**Work task**.
In the listing below, find every line with the string "camera" and pull it out.

**Provided records**.
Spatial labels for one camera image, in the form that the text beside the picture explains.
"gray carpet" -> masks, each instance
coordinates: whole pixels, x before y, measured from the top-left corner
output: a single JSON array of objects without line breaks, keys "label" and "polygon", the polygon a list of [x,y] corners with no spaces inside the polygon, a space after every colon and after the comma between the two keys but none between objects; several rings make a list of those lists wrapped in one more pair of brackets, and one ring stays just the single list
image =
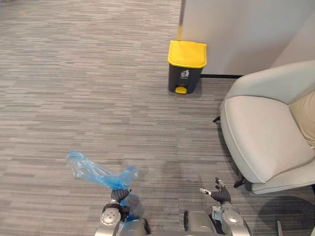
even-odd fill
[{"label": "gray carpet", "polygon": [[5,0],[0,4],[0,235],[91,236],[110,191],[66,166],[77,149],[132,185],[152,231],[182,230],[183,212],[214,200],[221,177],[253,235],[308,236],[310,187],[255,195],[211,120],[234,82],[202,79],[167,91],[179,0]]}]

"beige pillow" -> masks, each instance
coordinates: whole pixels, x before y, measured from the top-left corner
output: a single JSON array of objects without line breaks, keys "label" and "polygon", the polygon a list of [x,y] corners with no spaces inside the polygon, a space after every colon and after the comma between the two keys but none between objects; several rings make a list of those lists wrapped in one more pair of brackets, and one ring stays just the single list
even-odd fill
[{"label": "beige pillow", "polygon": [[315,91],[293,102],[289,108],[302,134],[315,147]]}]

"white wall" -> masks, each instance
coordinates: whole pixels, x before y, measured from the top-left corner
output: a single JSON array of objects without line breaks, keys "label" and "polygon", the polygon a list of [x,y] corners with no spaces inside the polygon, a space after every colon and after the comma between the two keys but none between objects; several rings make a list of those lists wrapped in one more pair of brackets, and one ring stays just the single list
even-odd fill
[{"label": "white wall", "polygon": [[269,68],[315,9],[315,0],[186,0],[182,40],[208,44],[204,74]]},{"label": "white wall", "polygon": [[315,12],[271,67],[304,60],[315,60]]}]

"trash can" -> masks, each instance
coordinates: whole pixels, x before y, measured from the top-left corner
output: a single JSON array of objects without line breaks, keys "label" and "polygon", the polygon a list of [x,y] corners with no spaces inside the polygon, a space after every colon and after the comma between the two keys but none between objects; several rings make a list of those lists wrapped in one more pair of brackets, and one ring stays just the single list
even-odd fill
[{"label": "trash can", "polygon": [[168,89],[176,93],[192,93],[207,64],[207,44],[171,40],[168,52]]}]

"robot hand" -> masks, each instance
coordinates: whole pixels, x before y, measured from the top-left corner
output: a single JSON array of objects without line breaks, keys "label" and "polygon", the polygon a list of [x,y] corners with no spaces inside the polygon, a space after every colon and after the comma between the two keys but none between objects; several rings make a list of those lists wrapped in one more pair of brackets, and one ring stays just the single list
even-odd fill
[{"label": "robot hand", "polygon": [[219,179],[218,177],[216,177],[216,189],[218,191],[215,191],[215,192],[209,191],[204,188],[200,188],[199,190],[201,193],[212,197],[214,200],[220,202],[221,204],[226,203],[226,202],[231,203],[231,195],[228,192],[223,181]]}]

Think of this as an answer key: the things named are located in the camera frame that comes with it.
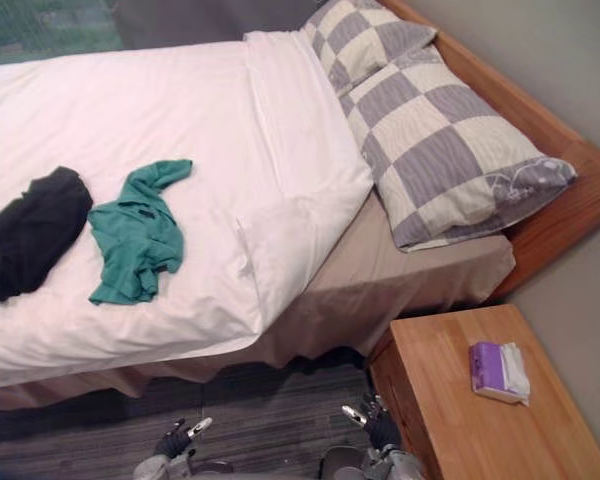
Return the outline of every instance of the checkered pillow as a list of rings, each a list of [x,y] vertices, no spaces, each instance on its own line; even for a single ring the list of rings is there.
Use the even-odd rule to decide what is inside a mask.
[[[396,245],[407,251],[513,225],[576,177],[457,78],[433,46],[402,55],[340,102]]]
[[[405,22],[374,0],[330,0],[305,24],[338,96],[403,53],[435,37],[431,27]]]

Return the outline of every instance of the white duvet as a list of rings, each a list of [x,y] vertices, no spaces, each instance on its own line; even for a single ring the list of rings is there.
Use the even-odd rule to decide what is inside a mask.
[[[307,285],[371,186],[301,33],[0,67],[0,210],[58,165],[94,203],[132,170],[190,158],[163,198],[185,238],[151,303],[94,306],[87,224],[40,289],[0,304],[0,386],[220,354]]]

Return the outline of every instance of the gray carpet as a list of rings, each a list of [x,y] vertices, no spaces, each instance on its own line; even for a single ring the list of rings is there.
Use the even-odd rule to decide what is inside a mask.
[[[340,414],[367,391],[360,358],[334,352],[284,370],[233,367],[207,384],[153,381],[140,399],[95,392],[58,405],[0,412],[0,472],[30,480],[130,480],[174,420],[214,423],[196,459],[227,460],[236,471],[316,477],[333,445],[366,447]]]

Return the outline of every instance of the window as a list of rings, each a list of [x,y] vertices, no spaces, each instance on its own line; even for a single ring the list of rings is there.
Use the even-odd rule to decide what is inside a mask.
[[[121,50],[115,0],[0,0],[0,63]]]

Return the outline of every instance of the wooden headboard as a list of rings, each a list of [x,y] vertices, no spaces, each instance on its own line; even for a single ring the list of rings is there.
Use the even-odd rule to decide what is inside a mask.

**Reply**.
Spatial labels for one camera image, in the form that the text beside the picture explains.
Think of this as an answer key: the things named are located in the camera frame that comes with it.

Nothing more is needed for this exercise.